*Extracted data entries*:
● ● ● ●
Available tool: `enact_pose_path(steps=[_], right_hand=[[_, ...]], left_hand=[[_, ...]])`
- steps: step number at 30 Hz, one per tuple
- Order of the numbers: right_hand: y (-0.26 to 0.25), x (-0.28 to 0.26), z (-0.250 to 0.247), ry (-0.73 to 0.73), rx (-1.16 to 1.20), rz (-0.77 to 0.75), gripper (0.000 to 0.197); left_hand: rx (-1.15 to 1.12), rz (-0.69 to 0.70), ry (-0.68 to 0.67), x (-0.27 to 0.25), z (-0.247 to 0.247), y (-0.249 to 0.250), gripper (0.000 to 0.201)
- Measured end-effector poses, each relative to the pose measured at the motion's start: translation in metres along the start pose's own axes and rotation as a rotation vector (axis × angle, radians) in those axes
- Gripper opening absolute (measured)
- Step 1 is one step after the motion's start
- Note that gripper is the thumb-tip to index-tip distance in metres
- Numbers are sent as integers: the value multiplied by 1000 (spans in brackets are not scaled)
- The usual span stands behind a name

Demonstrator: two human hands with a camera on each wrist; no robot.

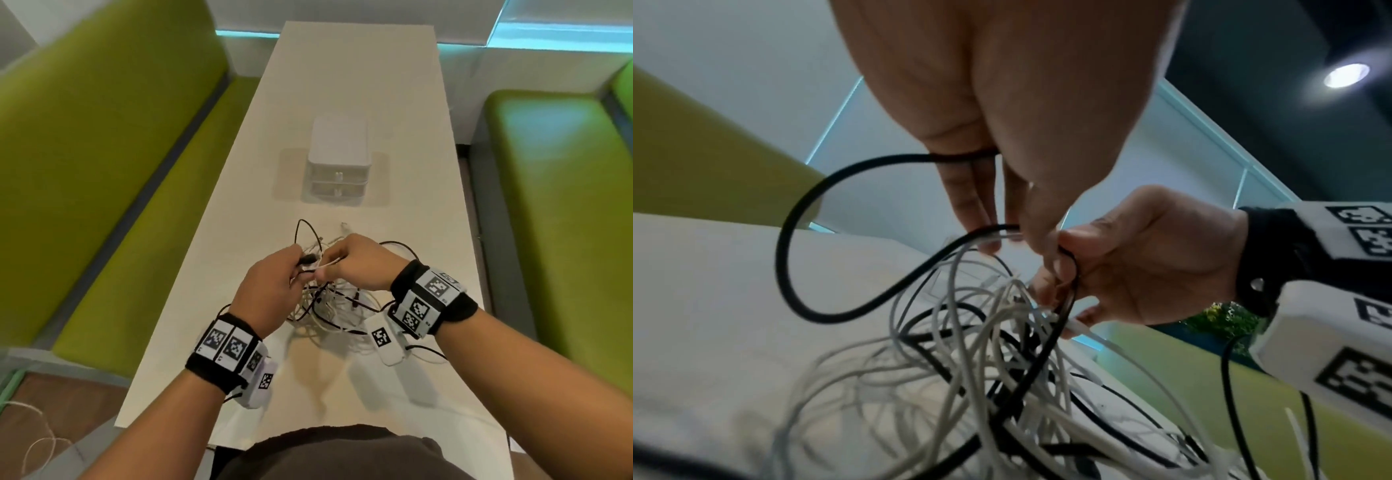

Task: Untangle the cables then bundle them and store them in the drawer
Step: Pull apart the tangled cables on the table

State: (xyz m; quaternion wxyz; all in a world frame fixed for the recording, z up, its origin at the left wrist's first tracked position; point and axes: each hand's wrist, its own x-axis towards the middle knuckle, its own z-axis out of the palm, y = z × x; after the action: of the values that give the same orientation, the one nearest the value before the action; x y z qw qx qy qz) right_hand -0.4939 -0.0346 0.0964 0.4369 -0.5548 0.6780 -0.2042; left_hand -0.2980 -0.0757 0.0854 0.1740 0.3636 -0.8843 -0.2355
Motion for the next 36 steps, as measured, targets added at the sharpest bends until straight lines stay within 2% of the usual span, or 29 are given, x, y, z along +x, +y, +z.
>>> enact_pose_path(steps=[3,8,11,13,16,18,19,20,21,22,23,24,25,27,29,31,34,36], right_hand=[[0,-2,-1,29,59,6,23],[4,0,1,69,100,33,41],[6,3,-1,94,201,71,34],[9,3,-4,111,181,108,29],[18,3,-10,129,81,231,34],[21,4,-14,206,180,281,24],[19,4,-16,287,300,254,13],[15,2,-17,378,449,193,22],[11,1,-18,452,602,98,43],[7,-2,-18,490,720,-7,59],[3,-3,-16,491,776,-106,62],[-2,-7,-13,453,768,-199,55],[-4,-10,-7,400,681,-250,43],[0,-13,7,272,314,-265,23],[16,-13,18,208,-23,-237,22],[31,-11,20,246,-175,-167,29],[37,-10,13,375,-359,-116,32],[33,-8,7,399,-455,-122,29]], left_hand=[[-39,22,69,4,-2,2,22],[6,-62,-63,8,-8,7,22],[-43,-100,-53,10,-10,8,22],[-70,-117,-53,12,-11,8,21],[-70,-145,-156,14,-13,7,19],[-50,-135,-217,13,-14,6,27],[-54,-132,-231,13,-15,5,32],[-81,-134,-238,14,-15,3,34],[-137,-148,-240,15,-16,3,32],[-217,-171,-236,15,-16,4,26],[-292,-200,-222,17,-17,5,20],[-358,-224,-200,18,-17,6,14],[-399,-238,-175,20,-17,8,11],[-476,-226,-111,24,-21,9,20],[-561,-168,-54,24,-27,11,21],[-605,-78,-1,20,-37,14,15],[-609,2,96,14,-54,17,35],[-503,-8,131,12,-60,12,41]])
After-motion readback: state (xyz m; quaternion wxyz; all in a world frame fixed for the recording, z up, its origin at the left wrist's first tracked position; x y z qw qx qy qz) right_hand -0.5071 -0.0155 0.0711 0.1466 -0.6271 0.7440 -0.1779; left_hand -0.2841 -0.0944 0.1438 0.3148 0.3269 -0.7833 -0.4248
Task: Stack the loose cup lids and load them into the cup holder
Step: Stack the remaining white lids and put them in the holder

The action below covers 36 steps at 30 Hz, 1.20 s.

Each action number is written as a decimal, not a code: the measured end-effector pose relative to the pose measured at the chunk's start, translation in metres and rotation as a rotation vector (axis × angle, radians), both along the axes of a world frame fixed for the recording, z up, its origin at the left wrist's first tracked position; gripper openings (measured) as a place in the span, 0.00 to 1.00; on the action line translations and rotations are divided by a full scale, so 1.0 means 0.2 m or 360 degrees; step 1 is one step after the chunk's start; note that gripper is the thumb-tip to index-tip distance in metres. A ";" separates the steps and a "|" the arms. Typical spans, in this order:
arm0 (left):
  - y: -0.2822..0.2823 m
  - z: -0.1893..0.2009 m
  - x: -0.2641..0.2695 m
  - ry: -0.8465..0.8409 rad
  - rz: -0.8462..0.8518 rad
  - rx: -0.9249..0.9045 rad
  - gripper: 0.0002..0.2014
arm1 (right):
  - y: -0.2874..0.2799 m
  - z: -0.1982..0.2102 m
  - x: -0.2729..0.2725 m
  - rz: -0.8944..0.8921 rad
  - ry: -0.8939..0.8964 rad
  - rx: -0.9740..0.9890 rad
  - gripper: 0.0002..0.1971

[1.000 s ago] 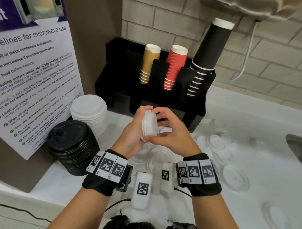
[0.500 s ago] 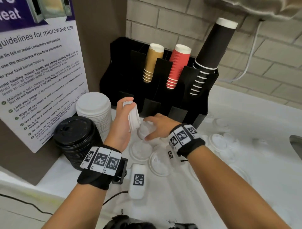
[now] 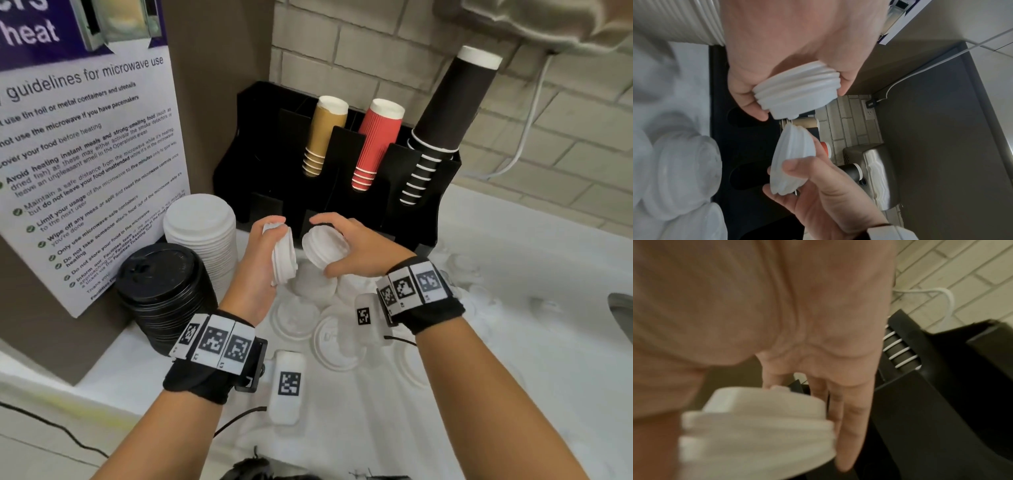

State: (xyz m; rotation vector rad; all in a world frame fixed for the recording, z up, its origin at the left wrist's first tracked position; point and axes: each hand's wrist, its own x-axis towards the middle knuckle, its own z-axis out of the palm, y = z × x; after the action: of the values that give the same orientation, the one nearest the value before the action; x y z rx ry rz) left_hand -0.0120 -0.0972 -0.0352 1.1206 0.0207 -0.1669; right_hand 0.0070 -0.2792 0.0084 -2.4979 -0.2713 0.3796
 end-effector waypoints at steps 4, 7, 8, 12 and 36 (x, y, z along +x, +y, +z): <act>-0.03 -0.01 -0.02 0.0019 -0.0031 -0.0014 0.06 | -0.01 0.02 -0.09 -0.0043 -0.0020 0.0377 0.36; -0.06 0.00 -0.03 0.0054 -0.0112 -0.0093 0.09 | -0.01 0.02 -0.17 -0.0089 -0.0022 0.0712 0.34; -0.06 0.00 -0.03 0.0053 -0.0141 -0.0119 0.09 | 0.00 0.02 -0.19 -0.0104 -0.0030 0.0784 0.33; -0.08 0.02 -0.04 0.0007 -0.0220 -0.0182 0.11 | 0.06 -0.02 -0.23 -0.0125 -0.0092 0.0898 0.34; -0.05 0.03 0.00 -0.0108 -0.0451 -0.0154 0.16 | 0.17 -0.06 -0.22 -0.0229 -0.0417 0.0920 0.41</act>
State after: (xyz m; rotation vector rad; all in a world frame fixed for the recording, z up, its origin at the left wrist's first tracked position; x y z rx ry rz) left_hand -0.0119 -0.1078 -0.0295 1.0285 -0.2060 -0.3788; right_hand -0.0362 -0.2445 -0.0029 -1.9728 -0.2584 -0.0845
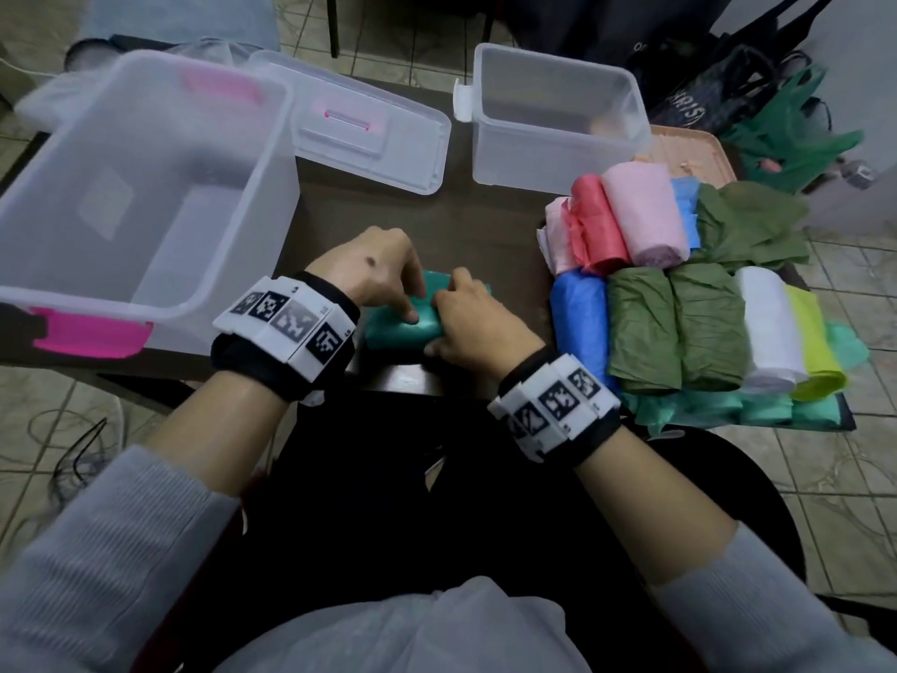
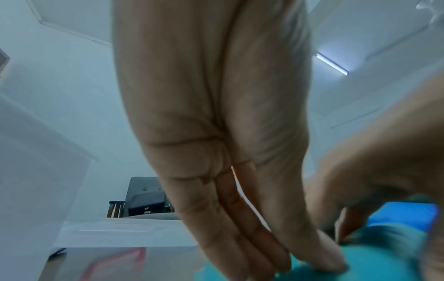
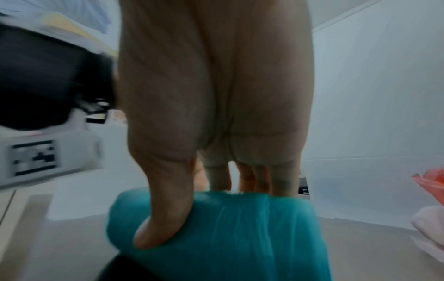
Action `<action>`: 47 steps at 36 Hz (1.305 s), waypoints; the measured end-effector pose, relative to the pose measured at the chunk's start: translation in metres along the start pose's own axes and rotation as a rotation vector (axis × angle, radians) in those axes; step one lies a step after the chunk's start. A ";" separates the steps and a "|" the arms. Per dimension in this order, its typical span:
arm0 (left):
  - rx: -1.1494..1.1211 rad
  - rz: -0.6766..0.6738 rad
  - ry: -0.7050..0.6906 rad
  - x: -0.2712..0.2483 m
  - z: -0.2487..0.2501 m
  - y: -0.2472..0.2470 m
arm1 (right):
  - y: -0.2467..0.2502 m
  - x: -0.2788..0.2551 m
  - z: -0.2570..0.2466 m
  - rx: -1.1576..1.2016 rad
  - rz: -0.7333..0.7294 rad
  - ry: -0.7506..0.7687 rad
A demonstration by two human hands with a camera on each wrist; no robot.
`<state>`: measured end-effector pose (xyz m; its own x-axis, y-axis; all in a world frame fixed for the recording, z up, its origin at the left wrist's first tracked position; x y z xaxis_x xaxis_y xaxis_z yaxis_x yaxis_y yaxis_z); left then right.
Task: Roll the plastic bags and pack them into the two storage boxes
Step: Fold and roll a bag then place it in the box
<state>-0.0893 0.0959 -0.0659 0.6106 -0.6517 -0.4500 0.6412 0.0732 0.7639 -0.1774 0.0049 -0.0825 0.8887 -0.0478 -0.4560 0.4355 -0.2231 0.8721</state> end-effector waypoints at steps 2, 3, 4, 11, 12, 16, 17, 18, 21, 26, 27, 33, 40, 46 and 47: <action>-0.029 0.031 -0.017 -0.005 0.001 -0.001 | 0.008 0.008 0.003 0.019 -0.089 -0.007; -0.040 0.034 -0.017 -0.008 0.001 -0.002 | 0.014 0.012 0.006 0.016 -0.118 -0.002; -0.043 0.027 -0.010 -0.010 0.000 -0.004 | 0.020 0.015 0.007 0.015 -0.139 0.006; -0.049 0.032 -0.003 -0.009 -0.002 -0.005 | 0.035 0.036 0.019 0.090 -0.243 -0.022; -0.057 0.025 0.003 -0.008 -0.002 -0.004 | 0.036 0.038 0.019 0.101 -0.252 -0.033; -0.073 0.000 0.024 -0.003 -0.004 -0.002 | 0.035 0.043 0.022 0.084 -0.252 -0.034; -0.075 -0.002 0.026 -0.002 -0.004 -0.002 | 0.035 0.043 0.023 0.078 -0.240 -0.031; -0.079 -0.003 0.028 -0.001 -0.005 -0.002 | 0.035 0.043 0.024 0.079 -0.240 -0.024; -0.077 -0.001 0.028 0.001 -0.006 -0.002 | 0.034 0.042 0.025 0.113 -0.290 -0.018; -0.065 -0.003 0.025 0.003 -0.006 -0.002 | 0.028 0.040 0.024 0.096 -0.284 -0.026; -0.061 -0.002 0.021 0.003 -0.006 -0.002 | 0.027 0.041 0.024 0.090 -0.255 -0.014; -0.050 0.013 -0.023 0.001 -0.006 -0.004 | 0.017 0.036 0.019 0.092 -0.154 0.066; -0.082 0.059 -0.071 0.000 -0.008 -0.010 | -0.004 0.020 0.017 0.020 -0.028 0.115; -0.135 0.301 -0.124 -0.018 -0.002 0.001 | -0.008 0.015 0.017 0.058 0.035 0.079; -0.175 0.376 -0.149 -0.026 0.001 0.010 | -0.008 0.016 0.017 0.083 0.032 0.077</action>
<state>-0.0995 0.1125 -0.0463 0.7510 -0.6561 -0.0745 0.4641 0.4443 0.7663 -0.1688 -0.0109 -0.1002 0.9117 0.0181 -0.4104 0.3962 -0.3023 0.8670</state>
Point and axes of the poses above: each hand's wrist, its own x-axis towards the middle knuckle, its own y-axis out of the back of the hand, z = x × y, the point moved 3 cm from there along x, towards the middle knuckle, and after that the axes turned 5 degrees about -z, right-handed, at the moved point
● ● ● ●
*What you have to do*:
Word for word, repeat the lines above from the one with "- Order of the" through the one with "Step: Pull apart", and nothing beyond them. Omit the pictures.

*Result of the exercise*:
- Order of the numbers: right_hand: y (-0.26 to 0.25), x (-0.28 to 0.26), z (-0.250 to 0.247), ry (-0.73 to 0.73), rx (-1.16 to 1.20), rz (-0.77 to 0.75), gripper (0.000 to 0.197); left_hand: rx (-1.15 to 1.12), rz (-0.69 to 0.70), ry (-0.68 to 0.67), x (-0.27 to 0.25), z (-0.247 to 0.247), y (-0.249 to 0.250), gripper (0.000 to 0.201)
- Measured end-effector poses, each relative to the pose measured at the motion's start: translation in metres along the start pose's own axes and rotation as a rotation vector (axis × angle, radians) in those axes
- Gripper opening absolute (measured)
- Step 1 is one step after the motion's start
- Note that gripper is the thumb-tip to index-tip distance in metres
- Numbers are sent as integers: the value multiplied by 1000 (spans in brackets are not scaled)
- The usual span stands behind a name

Demonstrator: two human hands with a camera on each wrist; no robot.


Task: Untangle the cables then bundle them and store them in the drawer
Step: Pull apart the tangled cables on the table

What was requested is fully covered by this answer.